今は配達とかしてるけど、元ホストなんだってば。けっこうな肉食系男子なんだって。
「どう? クリスマス」
「あの、どうして、僕を?」
そんなの決まってるでしょ。
「ほら、これ、俺の免許」
「……」
「一時停止切符、攻防戦、まだしたいんだ」
「あっ!」
やっぱり忘れてた。
しまったと、肩だけで飛び上がって、慌てて、自転車の中に入っている書類を取ろうとしている。

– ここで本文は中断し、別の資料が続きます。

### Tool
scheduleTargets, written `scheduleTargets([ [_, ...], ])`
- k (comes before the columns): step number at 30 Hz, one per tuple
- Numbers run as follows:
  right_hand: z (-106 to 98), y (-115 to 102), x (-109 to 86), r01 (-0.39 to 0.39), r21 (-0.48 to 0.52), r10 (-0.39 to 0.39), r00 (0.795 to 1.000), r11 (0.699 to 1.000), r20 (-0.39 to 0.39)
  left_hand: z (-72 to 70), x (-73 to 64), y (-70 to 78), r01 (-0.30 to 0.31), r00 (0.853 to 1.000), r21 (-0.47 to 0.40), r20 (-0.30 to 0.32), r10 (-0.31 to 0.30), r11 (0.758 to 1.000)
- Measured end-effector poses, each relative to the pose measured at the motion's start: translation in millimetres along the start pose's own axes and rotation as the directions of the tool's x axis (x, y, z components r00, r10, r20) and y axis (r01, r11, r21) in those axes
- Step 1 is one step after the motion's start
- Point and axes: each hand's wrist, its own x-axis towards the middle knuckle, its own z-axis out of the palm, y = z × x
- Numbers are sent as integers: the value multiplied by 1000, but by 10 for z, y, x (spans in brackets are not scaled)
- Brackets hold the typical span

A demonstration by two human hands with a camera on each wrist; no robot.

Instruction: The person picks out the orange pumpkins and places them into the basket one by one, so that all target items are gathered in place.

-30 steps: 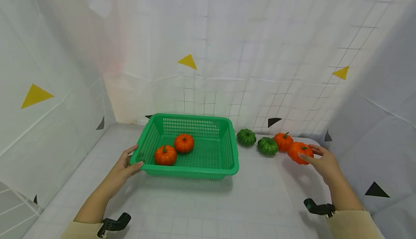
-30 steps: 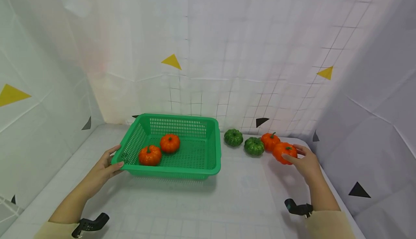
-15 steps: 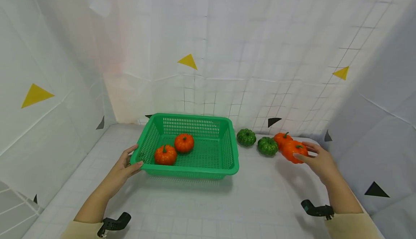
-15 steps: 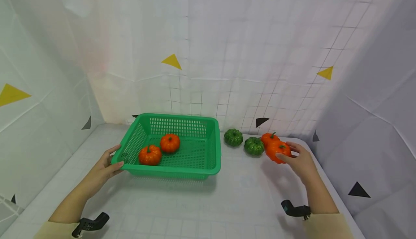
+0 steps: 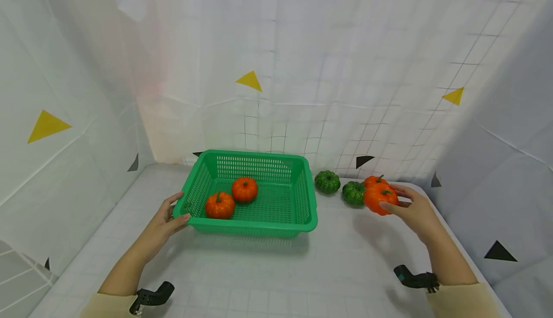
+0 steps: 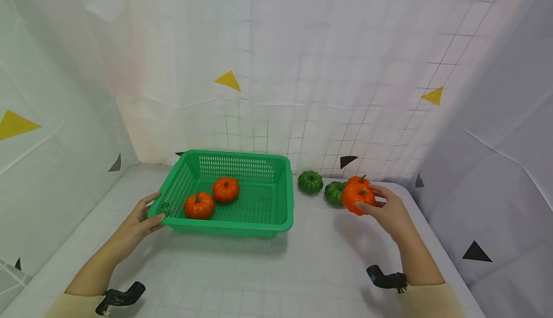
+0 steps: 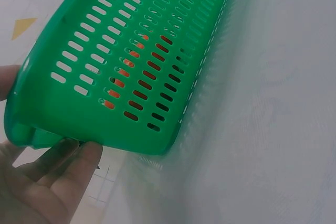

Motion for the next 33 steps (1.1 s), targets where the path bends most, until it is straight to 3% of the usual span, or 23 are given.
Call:
scheduleTargets([
  [18,136,-486,-50,98,13,-99,993,995,68,3,2,-6,2,1000,19,-10,-2,1000],
  [33,396,-862,-17,149,46,-154,982,988,110,-2,-4,-3,-2,1000,3,0,2,1000],
])
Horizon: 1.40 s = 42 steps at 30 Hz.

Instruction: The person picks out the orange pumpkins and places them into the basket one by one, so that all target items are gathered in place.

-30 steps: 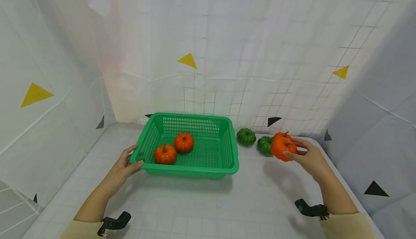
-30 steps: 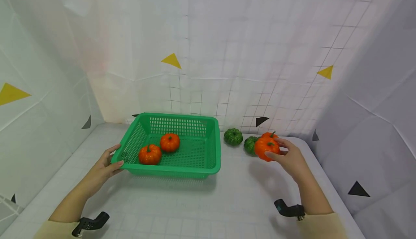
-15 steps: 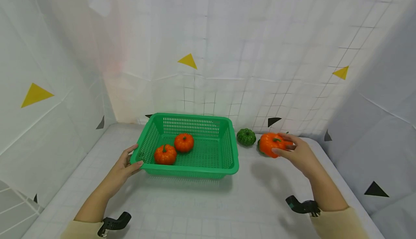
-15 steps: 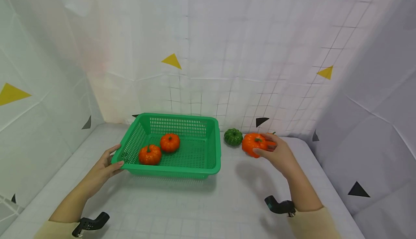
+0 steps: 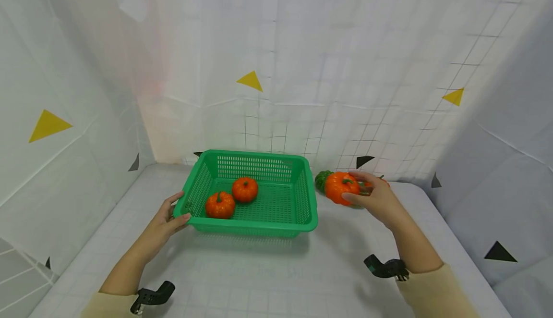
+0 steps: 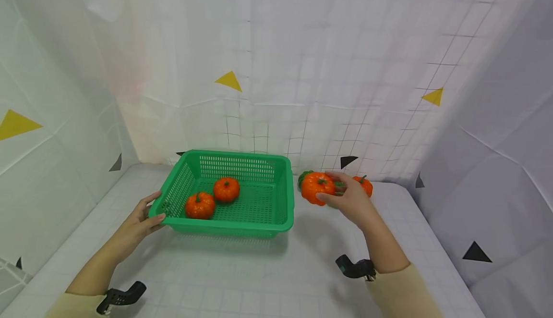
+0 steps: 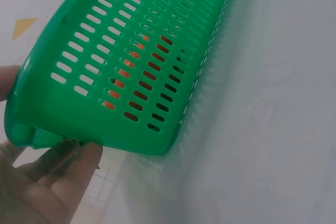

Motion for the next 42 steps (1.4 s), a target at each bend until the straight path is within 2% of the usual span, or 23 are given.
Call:
scheduleTargets([
  [8,123,-179,17,-33,50,31,998,998,46,-1,7,-16,-7,1000,-9,4,7,1000],
  [26,512,-284,193,60,56,-66,991,997,120,2,7,-11,3,1000,3,-2,-3,1000],
  [35,749,-327,267,82,100,-94,987,992,130,-4,-1,-6,7,1000,2,-3,-7,1000],
  [42,874,-373,308,82,89,-93,986,993,137,4,-1,-8,-1,1000,-11,3,1,1000],
])
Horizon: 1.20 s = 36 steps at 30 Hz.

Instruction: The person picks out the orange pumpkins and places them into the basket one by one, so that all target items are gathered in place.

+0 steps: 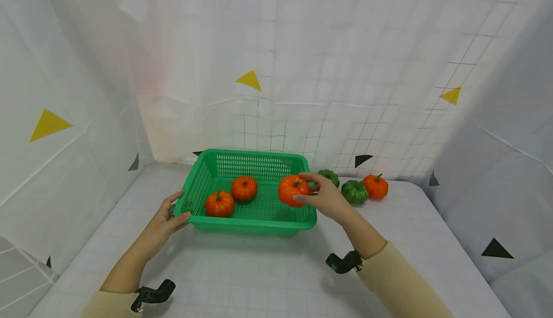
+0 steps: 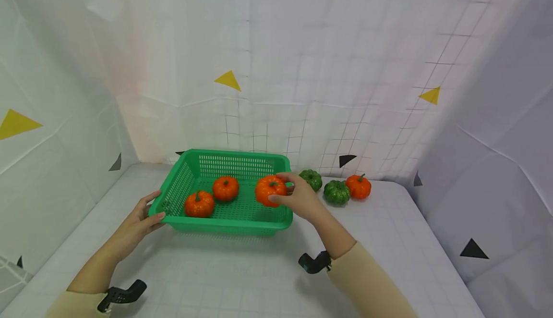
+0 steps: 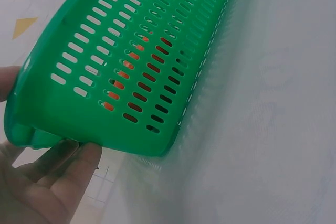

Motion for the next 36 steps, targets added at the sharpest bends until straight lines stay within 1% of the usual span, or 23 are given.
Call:
scheduleTargets([
  [6,104,-54,77,5,-9,-5,1000,1000,22,3,6,-5,3,1000,11,-5,-3,1000],
  [11,205,-92,165,1,-10,0,999,1000,54,0,6,-9,3,1000,1,-3,-3,1000],
  [20,371,-135,302,-8,-47,13,994,999,107,-6,5,-16,-4,1000,-6,4,4,1000],
  [28,485,-140,403,10,-124,9,989,992,150,-10,16,-28,-11,1000,-23,15,11,1000],
  [36,622,-98,510,28,-201,14,979,979,203,-16,15,-35,-10,1000,-20,10,10,1000],
])
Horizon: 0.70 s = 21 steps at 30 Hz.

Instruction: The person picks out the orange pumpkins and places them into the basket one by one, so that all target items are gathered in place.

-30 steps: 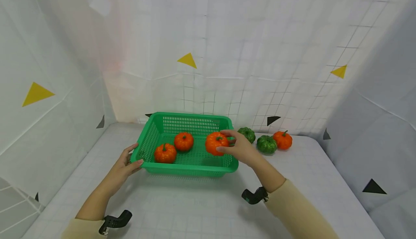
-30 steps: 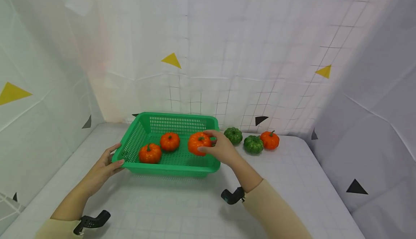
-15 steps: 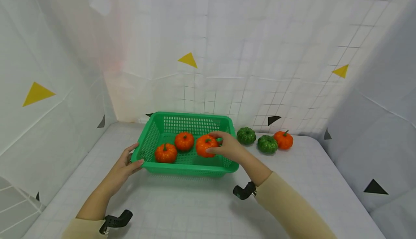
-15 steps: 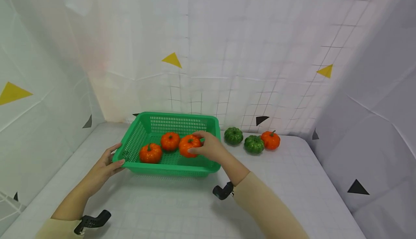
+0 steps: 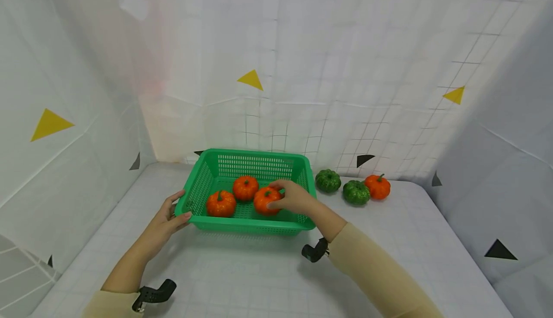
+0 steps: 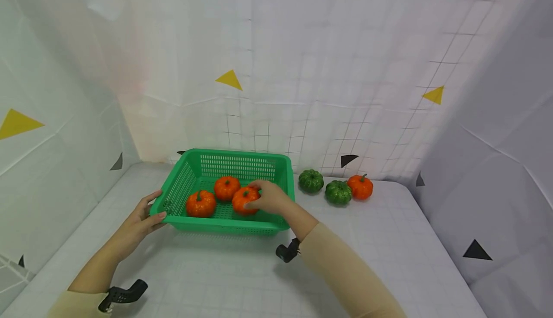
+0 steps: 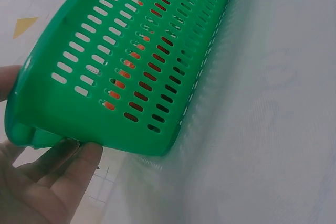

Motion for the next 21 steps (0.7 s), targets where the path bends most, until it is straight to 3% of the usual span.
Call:
scheduleTargets([
  [21,69,113,164,-27,-21,30,991,999,129,9,-11,24,7,1000,23,-7,-7,1000],
])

でも、そんな足で歩けるわけもなくて、すぐにその場に座り込んでしまう。
「だから、待っててよ」
「うぅ~」
「配達終わらせたら、ほら、また続きしようぜ」
「つ、続きって」
「クリスマスデートの相手もいない者同士、面白そうじゃん」
嘘だけど。
ニコッと笑ったら、やっぱり茹でダコみたいに真っ赤になって、言葉すら失っている。
これ、元ホストの営業スマイルとは少し違うからね。
マジで、本気の笑顔だから。
「ね? おまわりさん」
ちなみにこれで落ちなかった女はいないからね。
どうしようかな。
一時停止の切符くらい、もう全然かまわなくて、そんなんいくらでも切ってくださいって感じなんだけどさ。
でもきっと超真面目なおまわりさんはいまだに、本気でそれを注意しようとしてるだろ?
だから、交換条件、どうしょうかなぁって。
キスかな
あー……でも焦らしプレイして涙ぐませたら、最高にツボだろうなぁ。
「な、なんで笑ってるんです?」
「んん?」
そんなの言えないでしょ。
それこそ、俺、逮捕されちゃうじゃん。
おまわりさんを配達用の車に乗せて
チラッと後ろを振り返ったら、あのおっさんはまだこっちを眺めていて
なんでか、ガッツポーズして、両手でバンザイしてくれてた。